Bryan Lawrence : Bryan's Blog 2006/03/01

Bryan Lawrence

... personal wiki, blog and notes

Bryan's Blog 2006/03/01

openid part one, why I might have to roll my own

(One day I'll blog about my day job again ... sometimes it's hard to remember that I'm an atmospheric scientist first and a computer geek second).

Anyway, on joining the trackback working group, the first thing one wants to do is annotate the wiki, which means you have to have an openid identity. Hmm. This is the first I've ever heard of openid. sixapart who run the wiki recommend one of MyOpenID or videntity to get an identity if you don't have one.

Ok, so off I trot. Firstly, MyOpenID. Let's have a look at their terms of service, and in particular this bit:

You agree to indemnify and hold JanRain, and its subsidiaries, affiliates, officers, agents, co-branders or other partners, and employees, harmless from any claim or demand, including reasonable attorneys' fees, made by any third party due to or arising out of your Content, your use of the Service, your connection to the Service, your violation of the TOS, or your violation of any rights of another.

This states that if someone in the U.S. get's pissed off with my content, and can't get me in the UK, they can go after me via JanRain, and then I'm liable for JanRain's attorney's fees! So, a denial of service attack on me, would be to threaten to sue JanRain (not me, which would require them to come to a UK court I think). Don't like this much. Reject.

Ok, let's have a look at videntity, and their terms of service:

You agree to hold harmless and indemnify the Provider, and its subsidiaries, affiliates, officers, agents, and employees from and against any third party claim arising from or in any way related to your use of the Service, including any liability or expense arising from all claims, losses, damages (actual and consequential), suits, judgments, litigation costs and attorneys' fees, of every kind and nature. In such a case, the Provider will provide you with written notice of such claim, suit or action.

This time it's the Costa Rican courts, but it's the same deal.

While I hope I never write anything that would piss someone off so much they'd sue, the point is that they should be suing me, and these particular indemnification clauses seems to imply that if they can't get to me in my court system, they can get to me in another court system via my identity manager ...

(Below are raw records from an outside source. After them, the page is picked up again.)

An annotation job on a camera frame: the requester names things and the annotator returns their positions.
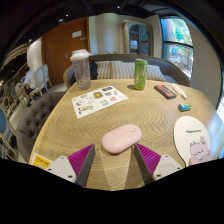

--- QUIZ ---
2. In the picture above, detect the white mouse pad pink character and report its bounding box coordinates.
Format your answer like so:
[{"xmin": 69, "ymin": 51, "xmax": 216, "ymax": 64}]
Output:
[{"xmin": 173, "ymin": 115, "xmax": 213, "ymax": 167}]

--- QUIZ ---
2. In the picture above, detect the striped cushion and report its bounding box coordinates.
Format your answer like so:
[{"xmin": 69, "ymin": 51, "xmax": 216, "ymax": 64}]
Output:
[
  {"xmin": 95, "ymin": 60, "xmax": 114, "ymax": 80},
  {"xmin": 109, "ymin": 60, "xmax": 167, "ymax": 82}
]

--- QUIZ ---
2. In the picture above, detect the white tube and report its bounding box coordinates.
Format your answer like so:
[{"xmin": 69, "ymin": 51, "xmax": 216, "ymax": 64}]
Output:
[{"xmin": 170, "ymin": 83, "xmax": 188, "ymax": 100}]

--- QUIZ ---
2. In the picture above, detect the grey curved sofa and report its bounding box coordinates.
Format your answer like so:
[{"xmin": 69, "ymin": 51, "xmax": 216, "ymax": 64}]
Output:
[{"xmin": 63, "ymin": 53, "xmax": 191, "ymax": 88}]

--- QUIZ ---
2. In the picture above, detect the black box red print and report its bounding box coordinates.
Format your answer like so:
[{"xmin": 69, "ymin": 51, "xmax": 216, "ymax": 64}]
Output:
[{"xmin": 153, "ymin": 84, "xmax": 178, "ymax": 100}]

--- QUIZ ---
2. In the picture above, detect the white sticker sheet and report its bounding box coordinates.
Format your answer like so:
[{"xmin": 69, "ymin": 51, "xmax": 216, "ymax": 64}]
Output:
[{"xmin": 71, "ymin": 85, "xmax": 130, "ymax": 120}]

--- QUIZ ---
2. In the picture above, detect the cream glass-door cabinet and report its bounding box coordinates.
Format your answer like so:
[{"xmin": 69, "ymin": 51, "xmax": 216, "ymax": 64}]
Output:
[{"xmin": 121, "ymin": 19, "xmax": 154, "ymax": 56}]

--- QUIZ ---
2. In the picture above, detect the group of white chairs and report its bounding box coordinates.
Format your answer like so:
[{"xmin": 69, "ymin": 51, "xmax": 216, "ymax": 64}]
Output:
[{"xmin": 14, "ymin": 63, "xmax": 53, "ymax": 101}]

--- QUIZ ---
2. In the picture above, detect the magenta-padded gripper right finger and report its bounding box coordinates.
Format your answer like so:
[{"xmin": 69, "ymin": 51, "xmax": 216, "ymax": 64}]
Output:
[{"xmin": 133, "ymin": 142, "xmax": 184, "ymax": 186}]

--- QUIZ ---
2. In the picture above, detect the grey tufted chair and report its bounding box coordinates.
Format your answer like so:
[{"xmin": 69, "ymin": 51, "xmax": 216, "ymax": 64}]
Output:
[{"xmin": 15, "ymin": 91, "xmax": 66, "ymax": 164}]

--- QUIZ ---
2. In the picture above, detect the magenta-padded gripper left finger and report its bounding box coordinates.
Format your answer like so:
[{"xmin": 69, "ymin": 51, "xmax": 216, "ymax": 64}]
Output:
[{"xmin": 44, "ymin": 143, "xmax": 97, "ymax": 188}]

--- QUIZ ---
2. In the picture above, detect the person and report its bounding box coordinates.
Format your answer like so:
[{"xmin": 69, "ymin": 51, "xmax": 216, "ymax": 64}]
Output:
[{"xmin": 20, "ymin": 66, "xmax": 36, "ymax": 96}]

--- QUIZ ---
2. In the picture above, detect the brown wooden door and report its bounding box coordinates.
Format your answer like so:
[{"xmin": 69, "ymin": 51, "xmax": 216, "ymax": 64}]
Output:
[{"xmin": 41, "ymin": 17, "xmax": 90, "ymax": 86}]

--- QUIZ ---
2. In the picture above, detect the pink computer mouse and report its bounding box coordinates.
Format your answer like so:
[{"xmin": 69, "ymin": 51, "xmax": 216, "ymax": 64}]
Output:
[{"xmin": 101, "ymin": 123, "xmax": 143, "ymax": 155}]

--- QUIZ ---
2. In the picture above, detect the green drink can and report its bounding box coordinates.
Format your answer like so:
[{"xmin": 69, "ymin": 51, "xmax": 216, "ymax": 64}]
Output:
[{"xmin": 133, "ymin": 58, "xmax": 149, "ymax": 91}]

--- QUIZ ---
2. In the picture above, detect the dark-framed glass window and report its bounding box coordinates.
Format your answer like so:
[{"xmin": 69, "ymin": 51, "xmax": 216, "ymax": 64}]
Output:
[
  {"xmin": 216, "ymin": 71, "xmax": 224, "ymax": 124},
  {"xmin": 160, "ymin": 16, "xmax": 194, "ymax": 79}
]

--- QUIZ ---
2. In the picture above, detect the yellow card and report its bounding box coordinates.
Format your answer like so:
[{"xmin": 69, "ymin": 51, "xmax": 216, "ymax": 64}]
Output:
[{"xmin": 30, "ymin": 152, "xmax": 54, "ymax": 170}]

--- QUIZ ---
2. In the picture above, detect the small teal white pack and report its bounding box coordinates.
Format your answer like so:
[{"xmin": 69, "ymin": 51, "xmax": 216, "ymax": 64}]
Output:
[{"xmin": 177, "ymin": 102, "xmax": 193, "ymax": 113}]

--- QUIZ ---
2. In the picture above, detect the clear plastic tumbler bottle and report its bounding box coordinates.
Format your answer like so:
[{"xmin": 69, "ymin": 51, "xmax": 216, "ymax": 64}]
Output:
[{"xmin": 69, "ymin": 49, "xmax": 92, "ymax": 91}]

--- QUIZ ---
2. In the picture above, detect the dark backpack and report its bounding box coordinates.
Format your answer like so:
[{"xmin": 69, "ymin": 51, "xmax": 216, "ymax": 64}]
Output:
[{"xmin": 70, "ymin": 59, "xmax": 99, "ymax": 84}]

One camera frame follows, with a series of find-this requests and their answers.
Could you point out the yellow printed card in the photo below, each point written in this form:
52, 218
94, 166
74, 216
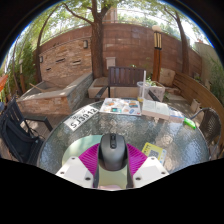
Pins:
154, 152

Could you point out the wooden garden lamp post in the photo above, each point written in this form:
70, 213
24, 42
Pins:
156, 56

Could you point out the brown wicker chair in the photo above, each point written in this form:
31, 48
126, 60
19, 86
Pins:
210, 128

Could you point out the pale stone block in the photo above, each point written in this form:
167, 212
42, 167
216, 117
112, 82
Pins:
167, 76

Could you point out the slender tree trunk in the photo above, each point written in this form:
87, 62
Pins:
184, 50

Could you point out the white planter box with plants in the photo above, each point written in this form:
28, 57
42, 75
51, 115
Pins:
158, 91

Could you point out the stone raised garden bed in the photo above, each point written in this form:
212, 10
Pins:
50, 101

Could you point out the black wall lamp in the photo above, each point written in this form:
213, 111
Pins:
41, 59
85, 44

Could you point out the thick open book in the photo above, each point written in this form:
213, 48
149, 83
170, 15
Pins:
155, 109

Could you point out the white license plate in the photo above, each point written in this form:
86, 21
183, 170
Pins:
80, 118

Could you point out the curved wooden bench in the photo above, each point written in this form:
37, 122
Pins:
200, 95

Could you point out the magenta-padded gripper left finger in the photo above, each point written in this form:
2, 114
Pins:
76, 171

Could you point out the black slatted armchair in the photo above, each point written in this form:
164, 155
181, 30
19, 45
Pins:
16, 136

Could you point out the clear plastic cup with straw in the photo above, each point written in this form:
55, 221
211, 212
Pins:
142, 90

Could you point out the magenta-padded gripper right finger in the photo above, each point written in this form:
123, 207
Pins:
149, 170

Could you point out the grey wall utility box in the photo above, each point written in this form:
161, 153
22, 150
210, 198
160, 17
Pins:
110, 62

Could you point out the large forked tree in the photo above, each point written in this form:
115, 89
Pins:
97, 50

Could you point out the small pale flat packet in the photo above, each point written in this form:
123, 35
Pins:
176, 116

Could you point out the dark wooden slatted chair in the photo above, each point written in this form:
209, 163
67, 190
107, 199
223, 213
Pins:
123, 76

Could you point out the grey and black computer mouse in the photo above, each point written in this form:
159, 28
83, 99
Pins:
112, 153

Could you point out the colourful printed magazine sheet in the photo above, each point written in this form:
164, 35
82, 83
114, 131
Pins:
120, 106

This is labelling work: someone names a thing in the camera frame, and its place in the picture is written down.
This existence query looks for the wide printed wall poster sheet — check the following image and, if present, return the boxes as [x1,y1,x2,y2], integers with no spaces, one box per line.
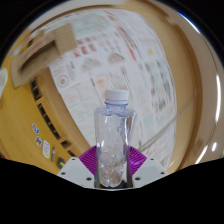
[49,9,178,163]

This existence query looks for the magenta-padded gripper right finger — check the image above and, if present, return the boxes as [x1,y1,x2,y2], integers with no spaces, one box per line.
[125,145,169,190]

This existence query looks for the ceiling lights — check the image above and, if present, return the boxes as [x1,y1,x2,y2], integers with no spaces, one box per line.
[195,74,222,165]

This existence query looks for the small blue sticker card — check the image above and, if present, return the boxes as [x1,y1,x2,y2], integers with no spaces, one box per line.
[31,122,41,135]
[34,135,44,147]

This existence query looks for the brown cardboard arch model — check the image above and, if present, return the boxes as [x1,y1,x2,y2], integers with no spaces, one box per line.
[10,22,78,89]

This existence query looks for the small dark tape measure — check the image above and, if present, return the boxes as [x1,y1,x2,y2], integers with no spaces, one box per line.
[56,157,67,170]

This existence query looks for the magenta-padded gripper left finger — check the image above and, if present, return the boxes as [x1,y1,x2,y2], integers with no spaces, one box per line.
[56,145,100,190]

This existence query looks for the white and yellow card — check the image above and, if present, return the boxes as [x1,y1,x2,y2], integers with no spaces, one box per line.
[41,139,52,160]

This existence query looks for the clear plastic water bottle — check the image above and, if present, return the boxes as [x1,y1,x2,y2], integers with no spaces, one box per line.
[93,89,137,188]

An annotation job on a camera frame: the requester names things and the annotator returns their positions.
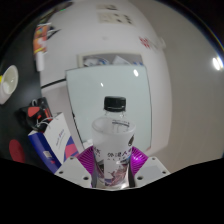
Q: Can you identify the clear bottle with white label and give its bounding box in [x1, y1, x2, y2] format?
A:
[91, 95, 137, 190]

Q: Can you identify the flat white case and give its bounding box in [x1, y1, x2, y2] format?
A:
[35, 51, 46, 72]

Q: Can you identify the white wall-mounted fixture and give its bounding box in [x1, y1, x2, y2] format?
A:
[159, 37, 167, 50]

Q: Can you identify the blue and white cardboard box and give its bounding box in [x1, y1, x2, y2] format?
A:
[28, 112, 81, 174]

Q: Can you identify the small white wall poster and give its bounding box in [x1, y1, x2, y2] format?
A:
[96, 3, 118, 11]

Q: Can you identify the framed notice board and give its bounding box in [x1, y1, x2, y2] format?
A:
[77, 53, 145, 70]

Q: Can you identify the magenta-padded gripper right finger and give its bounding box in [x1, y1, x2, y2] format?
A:
[127, 145, 172, 188]

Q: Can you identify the colourful book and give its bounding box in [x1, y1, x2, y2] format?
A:
[32, 23, 53, 54]

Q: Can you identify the whiteboard on black stand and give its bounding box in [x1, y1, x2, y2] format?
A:
[64, 64, 154, 158]

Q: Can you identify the large white wall poster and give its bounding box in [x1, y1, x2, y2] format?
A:
[96, 11, 134, 25]

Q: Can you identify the red wall sign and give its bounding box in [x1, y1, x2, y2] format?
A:
[138, 35, 161, 51]

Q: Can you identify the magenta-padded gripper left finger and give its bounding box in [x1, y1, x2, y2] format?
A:
[54, 145, 98, 188]

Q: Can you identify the flat round red coaster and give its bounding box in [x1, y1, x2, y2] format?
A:
[8, 138, 27, 164]

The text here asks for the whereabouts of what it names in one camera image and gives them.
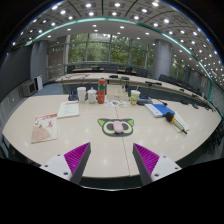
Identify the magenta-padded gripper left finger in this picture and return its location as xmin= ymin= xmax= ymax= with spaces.
xmin=39 ymin=142 xmax=92 ymax=185

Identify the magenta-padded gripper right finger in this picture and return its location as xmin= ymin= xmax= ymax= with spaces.
xmin=132 ymin=143 xmax=183 ymax=186

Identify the pink computer mouse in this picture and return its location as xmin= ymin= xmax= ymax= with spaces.
xmin=112 ymin=120 xmax=124 ymax=135

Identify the cat-face mouse pad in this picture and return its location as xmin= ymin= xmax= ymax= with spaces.
xmin=97 ymin=117 xmax=135 ymax=138

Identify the red and white magazine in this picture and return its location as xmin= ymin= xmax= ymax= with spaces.
xmin=30 ymin=112 xmax=59 ymax=145

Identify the blue and white folder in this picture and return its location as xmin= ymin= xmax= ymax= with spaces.
xmin=144 ymin=103 xmax=176 ymax=118

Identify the cream paper booklet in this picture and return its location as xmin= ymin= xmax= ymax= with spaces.
xmin=56 ymin=100 xmax=81 ymax=119

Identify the grey desk microphone unit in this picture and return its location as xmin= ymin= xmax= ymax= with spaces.
xmin=137 ymin=96 xmax=154 ymax=106

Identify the black gooseneck microphone unit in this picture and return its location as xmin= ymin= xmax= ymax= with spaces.
xmin=68 ymin=89 xmax=79 ymax=102

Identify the white paper cup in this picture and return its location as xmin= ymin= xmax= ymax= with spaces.
xmin=76 ymin=86 xmax=87 ymax=104

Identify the green printed paper cup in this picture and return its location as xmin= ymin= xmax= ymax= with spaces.
xmin=130 ymin=89 xmax=141 ymax=106

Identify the white lidded mug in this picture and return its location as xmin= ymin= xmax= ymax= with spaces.
xmin=86 ymin=87 xmax=98 ymax=104

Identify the colourful sticker sheet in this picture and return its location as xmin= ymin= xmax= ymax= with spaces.
xmin=104 ymin=99 xmax=129 ymax=108

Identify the long curved conference desk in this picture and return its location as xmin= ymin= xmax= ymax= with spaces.
xmin=54 ymin=72 xmax=209 ymax=104

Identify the red bottle with green band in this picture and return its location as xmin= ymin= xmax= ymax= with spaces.
xmin=97 ymin=78 xmax=107 ymax=105

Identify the group of dark office chairs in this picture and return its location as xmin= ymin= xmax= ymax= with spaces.
xmin=66 ymin=63 xmax=214 ymax=108

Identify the beige cardboard box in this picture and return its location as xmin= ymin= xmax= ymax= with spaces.
xmin=106 ymin=83 xmax=129 ymax=102

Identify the group of ceiling lights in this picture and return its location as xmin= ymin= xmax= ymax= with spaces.
xmin=11 ymin=0 xmax=224 ymax=88

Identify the white board leaning at wall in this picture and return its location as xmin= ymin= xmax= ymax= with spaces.
xmin=33 ymin=74 xmax=44 ymax=92

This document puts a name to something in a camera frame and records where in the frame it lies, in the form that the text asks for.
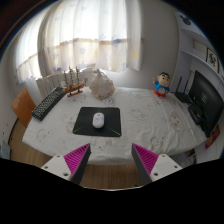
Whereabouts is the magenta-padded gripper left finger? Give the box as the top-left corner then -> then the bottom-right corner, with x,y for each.
40,143 -> 92,186

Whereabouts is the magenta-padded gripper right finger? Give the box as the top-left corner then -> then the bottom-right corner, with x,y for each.
131,143 -> 184,186

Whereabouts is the white cartoon-print computer mouse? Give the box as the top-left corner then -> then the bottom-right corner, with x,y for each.
92,112 -> 106,129

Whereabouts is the black mouse pad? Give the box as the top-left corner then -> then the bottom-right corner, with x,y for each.
72,106 -> 123,138

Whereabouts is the white printed tablecloth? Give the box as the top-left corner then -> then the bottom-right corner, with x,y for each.
21,85 -> 208,166

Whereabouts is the red printed box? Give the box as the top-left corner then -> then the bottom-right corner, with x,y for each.
204,123 -> 222,150

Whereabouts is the black desktop device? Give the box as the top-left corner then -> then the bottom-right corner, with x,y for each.
187,103 -> 205,126

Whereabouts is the black keyboard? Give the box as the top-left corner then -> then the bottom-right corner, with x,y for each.
31,86 -> 67,122

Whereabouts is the orange wooden chair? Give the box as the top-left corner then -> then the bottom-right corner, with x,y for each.
10,87 -> 37,129

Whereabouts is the black router with antennas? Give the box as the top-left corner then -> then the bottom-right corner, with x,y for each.
174,75 -> 194,104

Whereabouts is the wooden model sailing ship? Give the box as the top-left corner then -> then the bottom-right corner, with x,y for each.
62,65 -> 86,98

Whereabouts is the cartoon boy figurine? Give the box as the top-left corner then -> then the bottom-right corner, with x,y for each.
152,71 -> 172,98

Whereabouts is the white radiator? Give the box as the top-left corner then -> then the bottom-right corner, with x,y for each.
35,68 -> 98,99

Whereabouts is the black monitor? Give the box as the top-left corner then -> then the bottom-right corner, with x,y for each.
188,69 -> 224,138

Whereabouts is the large white conch shell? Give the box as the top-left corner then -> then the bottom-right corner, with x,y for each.
87,68 -> 116,100

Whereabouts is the white shelf unit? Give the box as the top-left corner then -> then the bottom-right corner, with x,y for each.
171,11 -> 224,101

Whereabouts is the white star-print curtain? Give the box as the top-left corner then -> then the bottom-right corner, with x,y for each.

... thanks, but no thanks! I can see why these folk want to be indemnified, but by putting either an explicit clause covering content or loose wording that has the same affect, I think they're making things worse - if they didn't have this, there would be no way anyone would sue them because one couldn't win - there is no method that they have to control my content, so a prospective suer would be wasting his/her money bringing a case. However, by putting this in, despite the fact that they (the identity managers) can't control my content, there is a route for a prospective suer to get at least costs out of me, so suddenly it's worth it, because they can directly affect me.

Now I reckon there is nearly zero risk that this would happen, but it's a principle thing. These sorts of clauses are bad news, and it's up for us (the users) not to accept them! We shouldn't mindlessly click through!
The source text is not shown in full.